Bij ons in de kerk wordt God in bet openbare gebed zelden aangesproken als “Vader". Alleen in de for­muliergebeden. Is het terecht dat dit zo weinig gebeurt?

In de praktijk zijn hier grote ver­schillen. Er zijn gemeenten en kerkgenootschappen waar dit vrij­wel altijd wordt gedaan. Min of meer standaard wordt het gebed begonnen met "Vader in de hemel". Maar er zijn ook gemeenten en kerkgenootschappen waar dit zelden of nooit gebeurt. God wordt meestal aangesproken als "Heere" of bijvoor­beeld als "almachtige en getrouwe God in de hemel". Er zijn heel wat kerkgangers die alleen in formulier­gebeden (tijdens bijvoorbeeld een doop- of avondmaalsdienst) de Vadernaam horen gebruiken.
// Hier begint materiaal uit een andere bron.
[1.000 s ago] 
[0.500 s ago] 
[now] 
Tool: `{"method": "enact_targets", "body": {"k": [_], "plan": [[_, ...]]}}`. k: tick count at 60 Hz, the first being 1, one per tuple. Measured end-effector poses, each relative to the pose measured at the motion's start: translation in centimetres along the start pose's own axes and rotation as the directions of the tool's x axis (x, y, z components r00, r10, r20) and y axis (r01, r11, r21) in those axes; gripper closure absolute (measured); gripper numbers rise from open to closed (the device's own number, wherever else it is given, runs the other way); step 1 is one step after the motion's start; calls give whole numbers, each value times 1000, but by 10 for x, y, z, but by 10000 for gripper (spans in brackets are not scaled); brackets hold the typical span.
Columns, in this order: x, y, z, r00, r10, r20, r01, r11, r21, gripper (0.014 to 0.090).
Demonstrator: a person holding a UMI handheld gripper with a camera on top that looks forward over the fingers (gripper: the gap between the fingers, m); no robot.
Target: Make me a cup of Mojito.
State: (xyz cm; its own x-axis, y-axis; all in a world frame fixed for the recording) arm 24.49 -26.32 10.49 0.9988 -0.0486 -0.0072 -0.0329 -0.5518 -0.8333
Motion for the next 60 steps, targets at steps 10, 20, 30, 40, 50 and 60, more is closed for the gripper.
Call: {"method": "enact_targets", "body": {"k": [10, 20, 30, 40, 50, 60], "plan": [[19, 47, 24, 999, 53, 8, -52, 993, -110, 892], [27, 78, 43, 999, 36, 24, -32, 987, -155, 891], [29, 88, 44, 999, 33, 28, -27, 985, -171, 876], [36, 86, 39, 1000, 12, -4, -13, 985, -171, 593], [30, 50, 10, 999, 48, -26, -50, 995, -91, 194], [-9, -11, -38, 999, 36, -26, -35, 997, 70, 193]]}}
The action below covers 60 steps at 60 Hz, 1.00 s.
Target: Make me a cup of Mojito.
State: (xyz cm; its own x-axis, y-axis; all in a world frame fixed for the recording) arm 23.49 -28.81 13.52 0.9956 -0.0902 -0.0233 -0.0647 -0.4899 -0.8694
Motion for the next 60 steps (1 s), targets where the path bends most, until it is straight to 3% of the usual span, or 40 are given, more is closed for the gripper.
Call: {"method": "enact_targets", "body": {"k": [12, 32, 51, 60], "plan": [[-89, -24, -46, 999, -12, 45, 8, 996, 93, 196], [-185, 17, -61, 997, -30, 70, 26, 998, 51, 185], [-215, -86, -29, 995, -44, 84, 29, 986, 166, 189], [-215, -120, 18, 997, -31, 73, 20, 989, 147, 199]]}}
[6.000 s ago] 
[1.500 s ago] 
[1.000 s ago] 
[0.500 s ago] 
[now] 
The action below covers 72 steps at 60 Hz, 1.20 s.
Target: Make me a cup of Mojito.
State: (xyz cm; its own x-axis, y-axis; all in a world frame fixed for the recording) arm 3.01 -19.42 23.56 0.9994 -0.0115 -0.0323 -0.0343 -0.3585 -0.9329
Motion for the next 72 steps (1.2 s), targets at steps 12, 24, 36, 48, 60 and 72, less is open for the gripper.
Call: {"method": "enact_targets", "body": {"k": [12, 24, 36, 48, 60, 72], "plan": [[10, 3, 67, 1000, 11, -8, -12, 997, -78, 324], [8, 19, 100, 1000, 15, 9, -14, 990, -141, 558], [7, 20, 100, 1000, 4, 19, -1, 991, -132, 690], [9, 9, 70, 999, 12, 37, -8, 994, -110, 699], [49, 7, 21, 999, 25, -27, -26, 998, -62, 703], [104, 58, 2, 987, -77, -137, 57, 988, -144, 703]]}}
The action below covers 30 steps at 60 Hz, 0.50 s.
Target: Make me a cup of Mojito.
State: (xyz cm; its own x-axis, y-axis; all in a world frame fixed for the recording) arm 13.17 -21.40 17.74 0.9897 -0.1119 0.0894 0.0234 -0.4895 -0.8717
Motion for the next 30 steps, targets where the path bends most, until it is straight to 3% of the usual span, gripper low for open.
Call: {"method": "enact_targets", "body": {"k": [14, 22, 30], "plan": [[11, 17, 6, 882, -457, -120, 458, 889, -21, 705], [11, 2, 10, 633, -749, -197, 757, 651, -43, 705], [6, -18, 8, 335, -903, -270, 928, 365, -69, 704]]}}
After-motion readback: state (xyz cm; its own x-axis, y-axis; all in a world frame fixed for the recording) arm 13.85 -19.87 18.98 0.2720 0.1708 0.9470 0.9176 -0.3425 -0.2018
Vanwaar deze terughoudendheid om de Vadernaam te gebruiken? Waarschijnlijk heeft dit te maken met een reactie op een klakkeloos, oppervlakkig en soms veelvuldig gebruik van de Vadernaam. Dat is een reëel gevaar. Het gebruik van de Vadernaam kan verworden tot een automatisme. Dan klinkt in het gebruik niets door van het grote wonder dat deze hoge en heilige God om Christus’ wil mijn God en Vader is geworden. Maar is het reëel om vanwege dit misbruik in een ander uiterste te vervallen? Ja, zeg­gen sommigen, als de boot naar links overhelt, moeten de passagiers rechts pan zitten om het schip te redden. Dat is waar! Maar het gaat verkeerd als het en regel wordt dat alle passagiers standaard rechts in een boot horen te zitten. Daar komen ongelukken van.
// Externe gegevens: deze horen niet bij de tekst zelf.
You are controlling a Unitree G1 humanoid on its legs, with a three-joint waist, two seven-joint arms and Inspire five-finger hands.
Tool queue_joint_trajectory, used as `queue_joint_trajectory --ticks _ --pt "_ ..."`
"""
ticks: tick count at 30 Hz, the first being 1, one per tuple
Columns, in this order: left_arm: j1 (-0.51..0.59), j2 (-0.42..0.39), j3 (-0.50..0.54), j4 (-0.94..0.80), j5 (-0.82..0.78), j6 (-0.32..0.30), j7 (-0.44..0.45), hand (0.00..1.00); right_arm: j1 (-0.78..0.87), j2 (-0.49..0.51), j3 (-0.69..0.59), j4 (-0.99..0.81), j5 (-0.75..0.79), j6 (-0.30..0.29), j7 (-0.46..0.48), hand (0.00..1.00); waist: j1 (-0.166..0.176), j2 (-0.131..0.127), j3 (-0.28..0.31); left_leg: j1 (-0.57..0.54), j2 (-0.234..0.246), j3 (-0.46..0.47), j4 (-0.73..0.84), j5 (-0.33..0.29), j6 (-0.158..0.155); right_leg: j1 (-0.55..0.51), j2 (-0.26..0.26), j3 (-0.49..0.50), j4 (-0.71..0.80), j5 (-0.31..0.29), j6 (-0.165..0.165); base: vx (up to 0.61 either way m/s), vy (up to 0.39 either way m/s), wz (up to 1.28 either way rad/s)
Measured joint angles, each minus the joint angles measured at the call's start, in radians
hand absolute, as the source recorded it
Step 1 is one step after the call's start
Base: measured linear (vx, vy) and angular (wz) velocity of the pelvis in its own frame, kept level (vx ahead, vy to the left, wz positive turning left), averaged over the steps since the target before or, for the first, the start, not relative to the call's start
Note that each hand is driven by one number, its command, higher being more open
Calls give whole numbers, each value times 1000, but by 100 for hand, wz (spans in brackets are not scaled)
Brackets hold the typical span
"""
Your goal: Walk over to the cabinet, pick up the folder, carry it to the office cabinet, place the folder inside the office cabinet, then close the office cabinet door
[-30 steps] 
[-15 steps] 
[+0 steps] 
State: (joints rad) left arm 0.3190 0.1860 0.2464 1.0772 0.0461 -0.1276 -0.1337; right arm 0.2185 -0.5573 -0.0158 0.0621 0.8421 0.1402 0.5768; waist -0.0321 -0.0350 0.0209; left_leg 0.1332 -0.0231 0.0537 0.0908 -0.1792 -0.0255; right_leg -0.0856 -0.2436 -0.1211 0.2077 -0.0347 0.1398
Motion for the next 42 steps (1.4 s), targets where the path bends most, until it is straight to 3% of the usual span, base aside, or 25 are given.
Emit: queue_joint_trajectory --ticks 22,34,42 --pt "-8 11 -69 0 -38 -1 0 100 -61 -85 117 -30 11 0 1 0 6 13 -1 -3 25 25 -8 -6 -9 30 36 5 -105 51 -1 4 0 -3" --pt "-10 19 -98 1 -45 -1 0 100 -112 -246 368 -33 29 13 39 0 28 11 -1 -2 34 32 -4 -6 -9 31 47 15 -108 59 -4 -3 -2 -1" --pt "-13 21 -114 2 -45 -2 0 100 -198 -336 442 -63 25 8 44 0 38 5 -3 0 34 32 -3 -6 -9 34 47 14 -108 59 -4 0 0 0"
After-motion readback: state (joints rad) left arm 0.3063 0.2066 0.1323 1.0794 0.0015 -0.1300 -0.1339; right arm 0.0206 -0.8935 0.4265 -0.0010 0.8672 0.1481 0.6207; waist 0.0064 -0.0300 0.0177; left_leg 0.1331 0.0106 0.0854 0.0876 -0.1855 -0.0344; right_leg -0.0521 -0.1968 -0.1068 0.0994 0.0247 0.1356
Wat zegt de Bijbel hierover? Daar gaat het uiteindelijk om. De Heidelbergse Catechismus verwoordt dit in Zondag 46 heel mooi. Daar staat: "Waarom heeft ons Christus geboden God alzo aan te spreken "Onze Vader"? Geboden! Dat zegt de Heere Jezus in Zijn gebedsonderwiis. Hij laat het niet eens aan onze vrijheid of vrijmoe­digheid over. Nee, Hij gebiedt het! Waarom? Om dat goed tot je door te laten dringen, zou je het antwoord van de catechismus er eens bij moeten nemen. Daar staat: ‘Opdat Hij ( ... ) in het begin van ons gebed, in ons de kinderlijke vrees en vertrouwen tot God verwekke..."
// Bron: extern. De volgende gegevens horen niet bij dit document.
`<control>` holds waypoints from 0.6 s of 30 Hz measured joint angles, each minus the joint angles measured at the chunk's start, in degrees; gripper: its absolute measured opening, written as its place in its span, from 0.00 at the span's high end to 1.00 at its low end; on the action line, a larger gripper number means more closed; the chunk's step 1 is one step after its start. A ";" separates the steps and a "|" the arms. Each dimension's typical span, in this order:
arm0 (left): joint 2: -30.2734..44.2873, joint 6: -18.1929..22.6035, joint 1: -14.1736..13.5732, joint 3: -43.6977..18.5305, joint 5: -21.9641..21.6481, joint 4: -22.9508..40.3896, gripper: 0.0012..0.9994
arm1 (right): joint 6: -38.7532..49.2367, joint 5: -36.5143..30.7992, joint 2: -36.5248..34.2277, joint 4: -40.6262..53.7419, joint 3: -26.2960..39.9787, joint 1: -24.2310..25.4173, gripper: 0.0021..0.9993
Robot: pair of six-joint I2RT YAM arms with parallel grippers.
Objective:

Dat is toch heel opvallend. Je moet die Naam gebruiken om het vertrou­wen te verwekken. Juist waar veel schroom is om de Vadernaam te gebruiken, wordt soms gezegd: "Als het eens teer ligt in het hart van een kind van God, durft hij de Vadernaam wel eens te noemen ... De catechismus draait het precies om. Die zegt niet: "Als het vertrou­wen er is, kun je die Naam gebrui­ken," maar: "Als het vertrouwen er niet of onvoldoende is, moet een kind van God deze Naam eerbiedig uitspreken. Want hierdoor worden de kinderlijke vrees en het vertrouwen in het hart verwekt."

Daarom heeft Christus het gebruik van de Vadernaam geboden. Dat deed Hij in een tijd waarin er ook heel wat oppervlakkige godsdienstige mensen waren. Mensen die de Vadernaam wel erg makkelijk op hun lippen namen. Ze beschouwden zich als directe afstammelingen van Abraham. Op grond daarvan concludeerden ze dat God hun Vader was. ‘Geen sprake van," zegt de Heere Jezus. "Uit jullie werken moct blijken dat God je Vader is. En jullie werken geven er meer blijk van dat je een kind van de duivel bent." Toch, ondanks deze misstanden, heeft de Heere Jezus Gods kinderen geboden God aan te spreken met "Onze Vader Die in de hemelen zijt." Dat wil. niet zeggen dat ieder (openbaar) gebed zo letterlijk hoeft te beginnen. De eerste christengemeente bad: "Heere, Gij zijt de God, Die gemaakt heeft de hemel en de aarde..." (Handelingen 4:24). Kennelijk gebruikten zij de Vadernaam ook niet standaard aan het begin van hun gebed. Maar het zelden of nooit gebruiken van deze Vadernaam is niet naar het gebod van Christus.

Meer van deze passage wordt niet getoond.